Хуоти не понял, что хочет сказать отец.

— Даже грабли. Неужто Советская власть такая? — проворчал отец точно так же, как некоторые мужики в Латваярви.

У них в Пирттиярви тоже провели перепись сельскохозяйственного инвентаря, и то, что на учет брали все, вплоть до граблей, не одному Пульке-Поавиле не понравилось.

— Нет, такими штучками крестьян не заставишь землю обрабатывать, — сказал он «выжидательно взглянул на сына.

Хуоти чувствовал, что отец ждет от него ответа. Но что он может сказать? Он и сам не верил, что Советская власть именно такая. Может быть, все дело в некоторых работниках советских органов, пытающихся создать у крестьян превратное мнение о Советской власти? Ведь были и такие советские работники. Были и у них в волостном Совете. Повыше тоже могли быть.

— Да, конечно, — согласился отец, но видно было, что что-то продолжало его мучить.

Нет, дело было не только в граблях и серпах. Муку тоже всё не везли, хотя водный путь давно наладился. Может, там, за границей, кто-то мешает? Скоро начнется сенокос. У кого тогда будет время возить товар? А тут, глядишь, можно было бы и без лошади подзаработать, ведь муку будут перевозить через озеро на лодках.

Получилось так, как и предполагал Поавила. В тот самый день, когда они должны были отправиться на пожню, прошел слух, что муку доставили на границу. Поавила пошел к Ховатте. Ховатта служил на таможне, он должен был точно знать. Оказалось, правда. Так что появилась возможность заработать у себя дома. И даже обещают платить мукой! Кто в такое время откажется от приработка? А как быть с покосом? Сено тоже нужно скосить и высушить вовремя.

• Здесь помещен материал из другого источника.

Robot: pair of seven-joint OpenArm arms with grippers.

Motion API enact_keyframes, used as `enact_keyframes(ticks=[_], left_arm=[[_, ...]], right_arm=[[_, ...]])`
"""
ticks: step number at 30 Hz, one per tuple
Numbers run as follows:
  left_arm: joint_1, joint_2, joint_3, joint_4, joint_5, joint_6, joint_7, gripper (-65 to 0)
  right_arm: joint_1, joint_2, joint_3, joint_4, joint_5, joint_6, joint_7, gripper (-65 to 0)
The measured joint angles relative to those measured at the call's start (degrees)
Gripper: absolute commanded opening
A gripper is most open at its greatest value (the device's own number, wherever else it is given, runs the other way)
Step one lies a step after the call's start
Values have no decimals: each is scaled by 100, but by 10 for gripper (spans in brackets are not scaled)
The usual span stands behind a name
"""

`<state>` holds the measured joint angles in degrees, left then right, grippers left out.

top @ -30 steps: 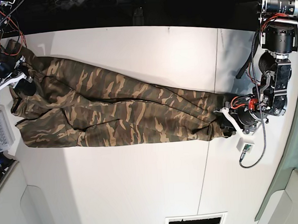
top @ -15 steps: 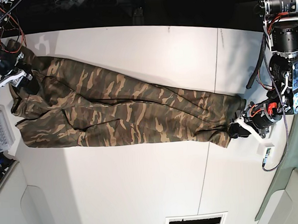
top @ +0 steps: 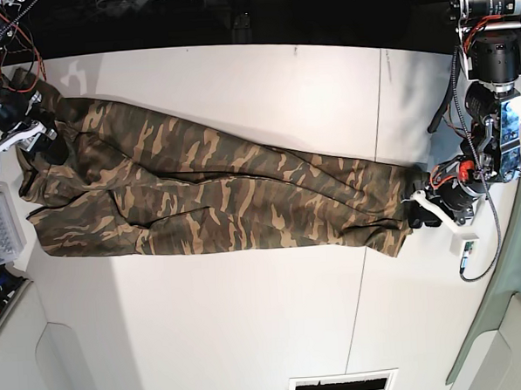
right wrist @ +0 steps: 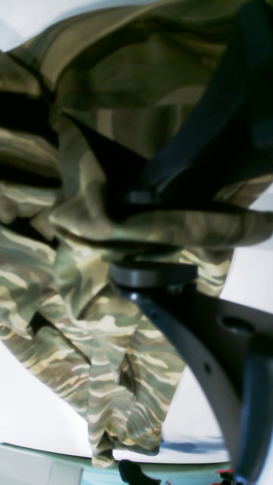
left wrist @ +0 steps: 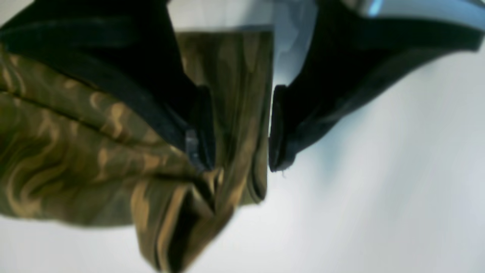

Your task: Layout the t-shirt on the table in an organized manner, then fold the t-shirt properly

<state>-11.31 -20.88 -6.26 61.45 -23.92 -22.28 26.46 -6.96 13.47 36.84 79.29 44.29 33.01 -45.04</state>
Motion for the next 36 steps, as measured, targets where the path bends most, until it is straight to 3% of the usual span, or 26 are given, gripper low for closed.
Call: enact_keyframes(ticks=[11, 15, 29, 36], left_arm=[[0, 334, 175, -57, 205, 2, -260, -377], [-20, 511, 256, -70, 422, 264, -398, -377], [-407, 535, 319, -109, 654, 385, -144, -377], [-398, 562, 319, -109, 789, 387, -621, -377]], right_arm=[[-85, 0, 0, 0, 2, 0, 0, -456], [-94, 2, 0, 0, 4, 0, 0, -456], [-160, 0, 0, 0, 4, 0, -4, -456], [-160, 0, 0, 0, 7, 0, -2, -456]])
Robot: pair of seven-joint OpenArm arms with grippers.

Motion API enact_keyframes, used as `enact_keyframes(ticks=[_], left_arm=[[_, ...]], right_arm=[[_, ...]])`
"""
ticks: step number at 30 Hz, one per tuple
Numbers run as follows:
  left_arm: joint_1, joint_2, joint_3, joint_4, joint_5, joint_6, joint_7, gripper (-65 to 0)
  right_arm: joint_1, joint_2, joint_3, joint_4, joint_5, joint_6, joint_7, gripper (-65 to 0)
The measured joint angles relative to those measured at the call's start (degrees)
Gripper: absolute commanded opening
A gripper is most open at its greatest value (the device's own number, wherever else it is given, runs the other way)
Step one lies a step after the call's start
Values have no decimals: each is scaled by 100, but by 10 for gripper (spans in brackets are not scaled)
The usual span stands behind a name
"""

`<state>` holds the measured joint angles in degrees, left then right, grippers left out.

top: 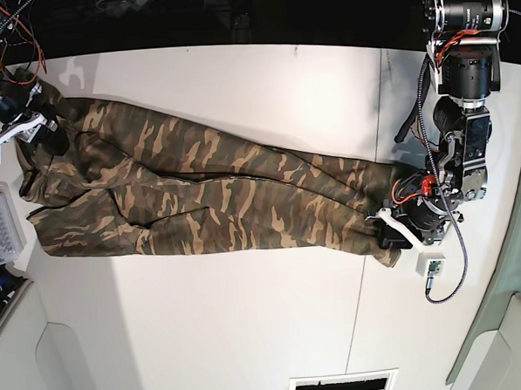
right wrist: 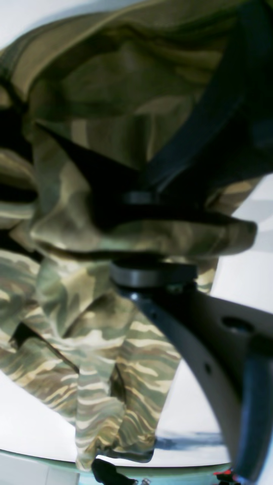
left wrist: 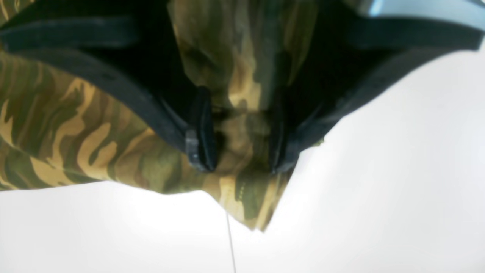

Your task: Layout the t-shirt on the table in an organized manner, then fold the t-shirt properly

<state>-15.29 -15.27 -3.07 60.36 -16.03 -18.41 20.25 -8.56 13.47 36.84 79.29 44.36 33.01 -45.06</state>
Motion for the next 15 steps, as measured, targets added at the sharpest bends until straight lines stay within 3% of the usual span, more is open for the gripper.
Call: enact_keyframes(ticks=[7, 11, 15], left_arm=[[-61, -4, 313, -354, 337, 0, -385, -377], [-46, -2, 367, -439, 387, 605, -470, -377], [-129, -74, 348, -439, 380, 621, -490, -377]], right_arm=[[0, 4, 0, 0, -2, 0, -13, -456], [-2, 0, -2, 0, 0, 0, -92, -456], [-35, 2, 0, 0, 7, 0, -85, -456]])
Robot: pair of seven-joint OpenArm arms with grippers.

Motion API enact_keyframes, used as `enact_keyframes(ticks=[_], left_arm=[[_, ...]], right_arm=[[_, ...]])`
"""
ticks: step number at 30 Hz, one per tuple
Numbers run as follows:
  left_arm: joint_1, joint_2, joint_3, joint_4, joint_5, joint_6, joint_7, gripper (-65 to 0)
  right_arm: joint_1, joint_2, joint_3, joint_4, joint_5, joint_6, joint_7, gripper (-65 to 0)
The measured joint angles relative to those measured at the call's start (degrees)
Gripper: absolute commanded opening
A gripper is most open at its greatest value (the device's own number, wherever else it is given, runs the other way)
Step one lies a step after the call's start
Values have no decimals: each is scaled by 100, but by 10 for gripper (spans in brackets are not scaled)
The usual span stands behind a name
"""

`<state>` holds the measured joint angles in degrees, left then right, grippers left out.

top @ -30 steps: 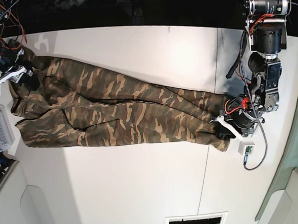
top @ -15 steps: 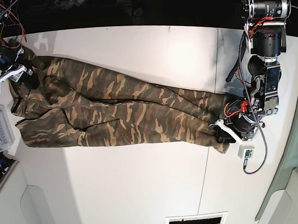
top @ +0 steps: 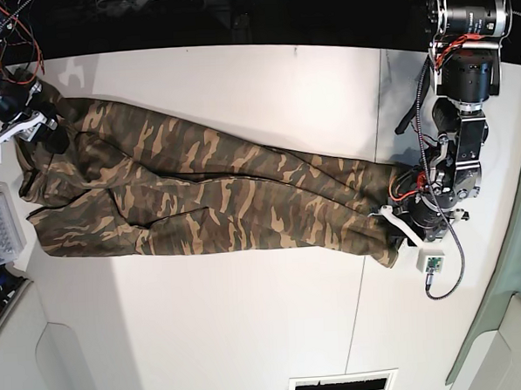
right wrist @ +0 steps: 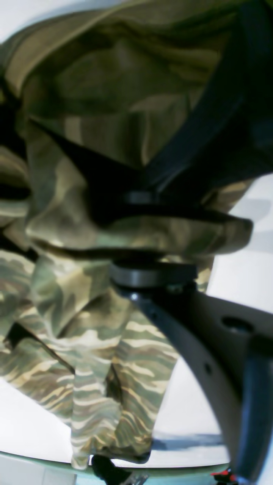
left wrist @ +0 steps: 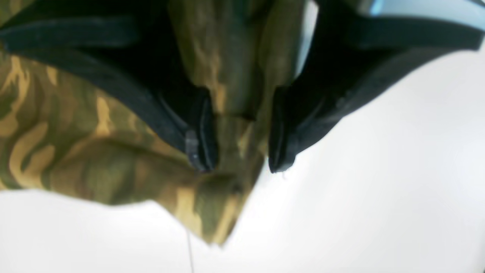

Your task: Layout the t-shirt on the table in an organized manner, then fold the t-shirt properly

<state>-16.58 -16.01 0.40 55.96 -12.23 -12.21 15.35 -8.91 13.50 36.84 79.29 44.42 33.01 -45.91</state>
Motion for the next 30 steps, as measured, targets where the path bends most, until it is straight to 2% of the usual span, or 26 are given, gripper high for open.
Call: enact_keyframes(ticks=[4, 10, 12, 14, 16, 18, 21, 22, 30], left_arm=[[-28, 52, 2, -168, -22, -238, 48, -377], [-28, 61, 7, -400, -22, -258, -37, -377], [-24, 61, 7, -402, -22, -258, -37, -395], [-26, 61, 7, -402, -7, -260, -35, -493], [-26, 59, 7, -402, -7, -258, -35, -641], [-28, 46, 7, -402, -7, -376, -13, -650], [-9, -94, 4, -208, 26, -1154, 273, -650], [11, -111, -2, -46, 31, -1303, 365, -650], [20, -76, 7, 1054, -24, -1401, 1062, -650]], right_arm=[[-81, -4, -2, 0, 37, 2, -4, -456], [-79, -20, -2, 0, 59, 2, -2, -456], [-79, -17, -2, 0, 57, 0, -2, -456], [-79, -15, 0, 0, 57, 0, -2, -456], [-79, -15, 0, 0, 57, 2, -2, -456], [-79, -17, -2, 0, 57, 0, -2, -456], [-79, -15, 0, 0, 79, 0, -2, -456], [-79, -15, 0, 0, 79, 0, -2, -456], [-79, -4, 337, 96, 81, 0, -26, -456]])
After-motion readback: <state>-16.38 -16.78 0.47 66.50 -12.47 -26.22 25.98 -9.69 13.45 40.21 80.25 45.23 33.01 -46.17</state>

— Ты оставайся дома, — сказал Поавила Хуоти. — А мы с Микки как-нибудь управимся на покосе.

— Давайте я пойду с вами, — предложил Ошепко.

Предложение пограничника не удивило Поавилу. Ошепко и раньше помогал ему по хозяйству. Ошепко столовался вместе с ними и фактически сидел на одних хлебах с хозяевами, так как снабжение пограничников было очень нерегулярным. Но не только по этой причине Ошепко помогал охотно Поавиле. Просто он с детства привык к крестьянской работе и не мог жить без нее. Потребность трудиться была у него в крови. Парень он был молчаливый, сам о себе ничего не рассказывал. Спросишь — ответит. Был он из Сибири, из крестьян. Судя по фамилии — нерусский.